Wegen des Ukraine-Krieges hat Bundeskanzler Scholz in einer Regierungserklärung den beschleunigten Bau von zwei LNG-Terminals in Brunsbüttel und Wilhelmshaven angekündigt. Als Standort im Gespräch ist auch ein Terminal in Stade. Europaweit gibt es aktuell 37 LNG-Terminals, 26 davon liegen in Mitgliedstaaten der EU.

Kann die Chemiebranche auf russisches Öl verzichten?

Die deutsche Chemie-Industrie warnt vor den Kosten eines möglichen Öl-Embargos gegen Russland. Zwar stamme lediglich ein Drittel der Ölimporte in Deutschland aus russischen Quellen. Dennoch gehe man davon aus, „dass ein Einfuhrembargo durch steigende Kosten in vielen Lebensbereichen zu spürbaren gesamtgesellschaftlichen Belastungen führen würde“, teilt der Verband der Chemischen Industrie (VCI) mit. Der Verband verwies auf die Kosten für Heizen sowie für Autofahrer und die Logistikbranche. Am Montag waren die Preise für Diesel und E10 im Schnitt bereits über die Marke von zwei Euro je Liter geklettert.

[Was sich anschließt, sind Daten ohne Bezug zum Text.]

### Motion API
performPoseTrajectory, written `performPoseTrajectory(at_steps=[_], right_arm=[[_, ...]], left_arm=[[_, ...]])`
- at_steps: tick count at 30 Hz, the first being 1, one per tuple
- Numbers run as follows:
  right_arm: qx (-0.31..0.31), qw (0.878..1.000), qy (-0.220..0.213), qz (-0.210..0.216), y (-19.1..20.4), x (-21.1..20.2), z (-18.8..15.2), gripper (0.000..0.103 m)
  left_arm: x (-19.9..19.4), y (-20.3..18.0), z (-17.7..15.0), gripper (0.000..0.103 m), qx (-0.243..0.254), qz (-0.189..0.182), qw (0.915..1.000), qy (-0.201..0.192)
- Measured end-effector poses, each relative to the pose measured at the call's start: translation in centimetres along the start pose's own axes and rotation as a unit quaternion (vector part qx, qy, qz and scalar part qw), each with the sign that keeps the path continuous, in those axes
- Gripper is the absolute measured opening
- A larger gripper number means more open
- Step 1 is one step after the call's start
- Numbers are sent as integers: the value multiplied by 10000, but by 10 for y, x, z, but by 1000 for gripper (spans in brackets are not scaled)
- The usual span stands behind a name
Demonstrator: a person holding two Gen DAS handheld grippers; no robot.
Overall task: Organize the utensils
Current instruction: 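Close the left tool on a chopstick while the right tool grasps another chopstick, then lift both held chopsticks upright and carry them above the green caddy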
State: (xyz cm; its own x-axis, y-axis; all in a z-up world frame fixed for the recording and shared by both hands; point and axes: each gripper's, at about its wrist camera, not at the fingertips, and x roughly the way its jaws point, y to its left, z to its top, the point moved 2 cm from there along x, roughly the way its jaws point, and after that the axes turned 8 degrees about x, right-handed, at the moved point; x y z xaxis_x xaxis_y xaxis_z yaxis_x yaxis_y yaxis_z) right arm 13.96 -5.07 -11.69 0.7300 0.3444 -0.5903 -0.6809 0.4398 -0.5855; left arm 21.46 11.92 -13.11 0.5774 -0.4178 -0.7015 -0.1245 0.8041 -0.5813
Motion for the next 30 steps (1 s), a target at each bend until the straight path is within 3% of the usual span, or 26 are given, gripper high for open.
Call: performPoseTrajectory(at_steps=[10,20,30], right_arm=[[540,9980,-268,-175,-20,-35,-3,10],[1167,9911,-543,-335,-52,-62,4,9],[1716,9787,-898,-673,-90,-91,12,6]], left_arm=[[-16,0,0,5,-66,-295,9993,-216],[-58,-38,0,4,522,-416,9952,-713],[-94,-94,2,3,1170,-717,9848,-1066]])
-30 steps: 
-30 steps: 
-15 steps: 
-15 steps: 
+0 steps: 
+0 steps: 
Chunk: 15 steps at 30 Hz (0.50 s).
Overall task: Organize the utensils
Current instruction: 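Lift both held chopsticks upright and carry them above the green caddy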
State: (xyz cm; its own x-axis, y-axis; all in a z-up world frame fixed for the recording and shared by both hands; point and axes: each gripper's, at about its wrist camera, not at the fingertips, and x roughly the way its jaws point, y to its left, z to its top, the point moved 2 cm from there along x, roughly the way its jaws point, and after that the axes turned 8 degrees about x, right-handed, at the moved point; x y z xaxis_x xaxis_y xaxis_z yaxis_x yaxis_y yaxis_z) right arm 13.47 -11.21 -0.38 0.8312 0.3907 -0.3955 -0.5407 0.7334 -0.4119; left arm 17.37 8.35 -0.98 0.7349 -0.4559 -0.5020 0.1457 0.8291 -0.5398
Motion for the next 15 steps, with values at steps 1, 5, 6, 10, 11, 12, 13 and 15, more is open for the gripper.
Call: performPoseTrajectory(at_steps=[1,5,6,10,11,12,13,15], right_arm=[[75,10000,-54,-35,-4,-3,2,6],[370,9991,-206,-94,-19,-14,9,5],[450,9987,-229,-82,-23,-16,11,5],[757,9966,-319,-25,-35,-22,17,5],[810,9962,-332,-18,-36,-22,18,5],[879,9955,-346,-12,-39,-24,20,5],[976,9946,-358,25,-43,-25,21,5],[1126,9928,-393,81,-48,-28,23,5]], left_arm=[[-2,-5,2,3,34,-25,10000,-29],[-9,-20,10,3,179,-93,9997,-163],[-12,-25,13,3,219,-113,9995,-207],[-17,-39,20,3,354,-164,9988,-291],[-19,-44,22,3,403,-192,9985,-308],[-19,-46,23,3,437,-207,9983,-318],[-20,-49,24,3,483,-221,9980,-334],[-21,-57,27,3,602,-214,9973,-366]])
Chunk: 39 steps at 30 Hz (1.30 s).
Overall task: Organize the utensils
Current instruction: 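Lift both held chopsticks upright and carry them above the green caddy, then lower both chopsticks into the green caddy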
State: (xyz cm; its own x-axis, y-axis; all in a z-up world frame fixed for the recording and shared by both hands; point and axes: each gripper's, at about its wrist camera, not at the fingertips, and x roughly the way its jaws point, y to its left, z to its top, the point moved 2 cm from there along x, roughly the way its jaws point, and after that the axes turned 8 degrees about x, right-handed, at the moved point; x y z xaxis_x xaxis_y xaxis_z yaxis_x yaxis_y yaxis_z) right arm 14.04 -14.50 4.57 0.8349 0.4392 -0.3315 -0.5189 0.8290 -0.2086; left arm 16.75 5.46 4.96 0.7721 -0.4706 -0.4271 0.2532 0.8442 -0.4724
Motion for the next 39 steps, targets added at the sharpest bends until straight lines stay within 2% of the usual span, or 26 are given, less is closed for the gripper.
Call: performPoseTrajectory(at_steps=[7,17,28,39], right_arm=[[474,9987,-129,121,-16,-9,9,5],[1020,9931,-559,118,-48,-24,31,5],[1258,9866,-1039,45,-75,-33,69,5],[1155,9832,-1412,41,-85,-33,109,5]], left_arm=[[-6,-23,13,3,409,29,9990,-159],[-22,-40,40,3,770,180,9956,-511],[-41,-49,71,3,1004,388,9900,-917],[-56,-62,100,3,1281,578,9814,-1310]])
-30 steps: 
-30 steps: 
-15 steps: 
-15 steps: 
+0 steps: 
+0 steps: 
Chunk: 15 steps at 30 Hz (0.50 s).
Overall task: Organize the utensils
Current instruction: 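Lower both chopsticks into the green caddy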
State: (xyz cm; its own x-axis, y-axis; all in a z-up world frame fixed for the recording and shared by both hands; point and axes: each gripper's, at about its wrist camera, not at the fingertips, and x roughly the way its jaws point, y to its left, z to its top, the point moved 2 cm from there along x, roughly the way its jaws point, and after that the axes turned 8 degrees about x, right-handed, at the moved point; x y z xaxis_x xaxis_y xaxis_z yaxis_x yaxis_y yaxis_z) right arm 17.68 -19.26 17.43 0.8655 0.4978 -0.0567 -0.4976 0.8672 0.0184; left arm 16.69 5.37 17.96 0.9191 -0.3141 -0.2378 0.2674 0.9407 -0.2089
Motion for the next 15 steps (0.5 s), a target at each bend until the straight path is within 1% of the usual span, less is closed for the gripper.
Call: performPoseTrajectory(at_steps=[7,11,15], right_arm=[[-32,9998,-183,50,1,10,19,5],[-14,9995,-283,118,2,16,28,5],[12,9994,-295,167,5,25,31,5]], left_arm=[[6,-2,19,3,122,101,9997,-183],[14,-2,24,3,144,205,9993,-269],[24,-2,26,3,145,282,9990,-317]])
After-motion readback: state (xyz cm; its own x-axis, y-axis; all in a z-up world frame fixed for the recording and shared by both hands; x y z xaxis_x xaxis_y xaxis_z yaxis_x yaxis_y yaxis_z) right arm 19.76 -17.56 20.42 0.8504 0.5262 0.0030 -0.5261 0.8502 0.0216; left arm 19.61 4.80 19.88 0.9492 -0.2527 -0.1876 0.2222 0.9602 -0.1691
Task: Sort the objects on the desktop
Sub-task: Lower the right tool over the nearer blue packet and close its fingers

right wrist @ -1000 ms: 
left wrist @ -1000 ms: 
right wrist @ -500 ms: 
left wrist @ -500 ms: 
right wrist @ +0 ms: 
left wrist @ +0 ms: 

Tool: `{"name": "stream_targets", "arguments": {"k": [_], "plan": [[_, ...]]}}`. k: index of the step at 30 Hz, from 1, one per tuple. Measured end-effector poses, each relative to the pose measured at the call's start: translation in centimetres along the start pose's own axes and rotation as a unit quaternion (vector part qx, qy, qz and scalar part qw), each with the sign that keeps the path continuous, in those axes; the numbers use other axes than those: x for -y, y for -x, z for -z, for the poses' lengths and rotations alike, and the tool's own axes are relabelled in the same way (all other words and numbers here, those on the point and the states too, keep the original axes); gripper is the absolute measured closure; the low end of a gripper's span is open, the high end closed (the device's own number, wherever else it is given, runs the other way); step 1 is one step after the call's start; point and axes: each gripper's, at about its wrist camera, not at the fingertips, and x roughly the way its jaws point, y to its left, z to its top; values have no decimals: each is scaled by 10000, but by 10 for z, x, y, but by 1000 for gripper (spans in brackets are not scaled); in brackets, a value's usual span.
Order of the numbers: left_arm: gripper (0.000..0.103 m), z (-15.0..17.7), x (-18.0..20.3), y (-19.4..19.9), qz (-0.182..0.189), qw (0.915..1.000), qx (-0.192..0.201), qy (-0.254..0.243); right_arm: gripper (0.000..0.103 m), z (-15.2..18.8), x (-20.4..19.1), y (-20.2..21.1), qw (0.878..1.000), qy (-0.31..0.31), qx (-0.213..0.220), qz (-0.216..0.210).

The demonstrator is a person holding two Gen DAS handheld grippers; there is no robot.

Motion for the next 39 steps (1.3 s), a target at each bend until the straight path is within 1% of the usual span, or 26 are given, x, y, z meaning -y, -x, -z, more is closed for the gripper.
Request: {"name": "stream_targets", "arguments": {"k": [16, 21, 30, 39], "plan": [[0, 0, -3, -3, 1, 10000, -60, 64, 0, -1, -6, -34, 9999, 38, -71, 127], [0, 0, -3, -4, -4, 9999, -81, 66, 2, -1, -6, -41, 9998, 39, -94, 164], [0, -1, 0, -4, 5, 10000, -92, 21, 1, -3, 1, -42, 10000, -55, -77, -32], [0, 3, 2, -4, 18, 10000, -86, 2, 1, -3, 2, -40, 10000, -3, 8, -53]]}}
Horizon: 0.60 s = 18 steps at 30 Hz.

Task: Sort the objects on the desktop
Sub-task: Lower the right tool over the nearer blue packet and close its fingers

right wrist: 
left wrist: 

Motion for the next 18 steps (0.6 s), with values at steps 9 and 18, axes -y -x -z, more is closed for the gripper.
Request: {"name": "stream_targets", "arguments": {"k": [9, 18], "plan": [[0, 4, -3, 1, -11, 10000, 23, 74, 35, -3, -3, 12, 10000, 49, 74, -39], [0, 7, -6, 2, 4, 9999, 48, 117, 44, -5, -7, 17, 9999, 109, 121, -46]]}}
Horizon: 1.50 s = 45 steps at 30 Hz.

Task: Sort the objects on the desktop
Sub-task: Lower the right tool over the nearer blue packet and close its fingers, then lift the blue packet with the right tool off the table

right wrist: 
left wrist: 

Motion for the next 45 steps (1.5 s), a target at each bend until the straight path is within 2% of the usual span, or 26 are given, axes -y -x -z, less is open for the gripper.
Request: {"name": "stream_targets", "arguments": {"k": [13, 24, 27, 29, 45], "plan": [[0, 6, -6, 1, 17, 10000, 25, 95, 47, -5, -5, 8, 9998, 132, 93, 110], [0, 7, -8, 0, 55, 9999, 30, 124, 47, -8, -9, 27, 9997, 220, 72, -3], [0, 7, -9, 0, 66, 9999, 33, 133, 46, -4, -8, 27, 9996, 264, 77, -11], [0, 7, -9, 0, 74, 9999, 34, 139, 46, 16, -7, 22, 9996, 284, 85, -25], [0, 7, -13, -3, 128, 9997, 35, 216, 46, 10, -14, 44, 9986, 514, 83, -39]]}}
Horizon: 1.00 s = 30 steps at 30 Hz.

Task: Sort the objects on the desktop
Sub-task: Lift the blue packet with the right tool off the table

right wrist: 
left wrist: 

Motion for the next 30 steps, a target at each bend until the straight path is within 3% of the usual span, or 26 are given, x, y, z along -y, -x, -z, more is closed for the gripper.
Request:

Während Bundeskanzler Olaf Scholz (SPD) weiter auf Energieimporte aus Russland setzt, hat die US-Regierung noch nicht über einen Importstopp für Öl aus Russland entschieden. Darüber werde auch mit den Partnern in Europa noch diskutiert, hieß es am Montag.

Mit dem Ukraine-Krieg und den Sanktionen habe sich der Preisauftrieb bei Energie und Rohstoffen dramatisch beschleunigt, erklärte der VCI. „Im Falle eines Importstopps muss mit noch weiter steigenden Kosten gerechnet werden.“ Öl sei auf dem Weltmarkt aber von vielen Anbietern verfügbar, die Versorgung per Schiff oder Pipeline gesichert.

Die energieintensive Chemie-Industrie leidet seit längerem unter hohen Energiepreisen. Sie verarbeitet als Rohstoff nicht direkt Erdöl, sondern Rohbenzin, das von den Raffinerien aus Öl destilliert wird. Viele Branchenfirmen könnten den massiven Preisanstieg bei Öl und Gas nicht oder nur teilweise an Kunden weitergeben, so der VCI.

Wie schnell Preissteigerungen bei Alltagsprodukten für Verbraucher ankommen, lasse sich nur schwer sagen. Rohöl steckt in vielen Gütern wie Kunststoffen, Arzneien, Waschmitteln, Spielwaren und Textilien.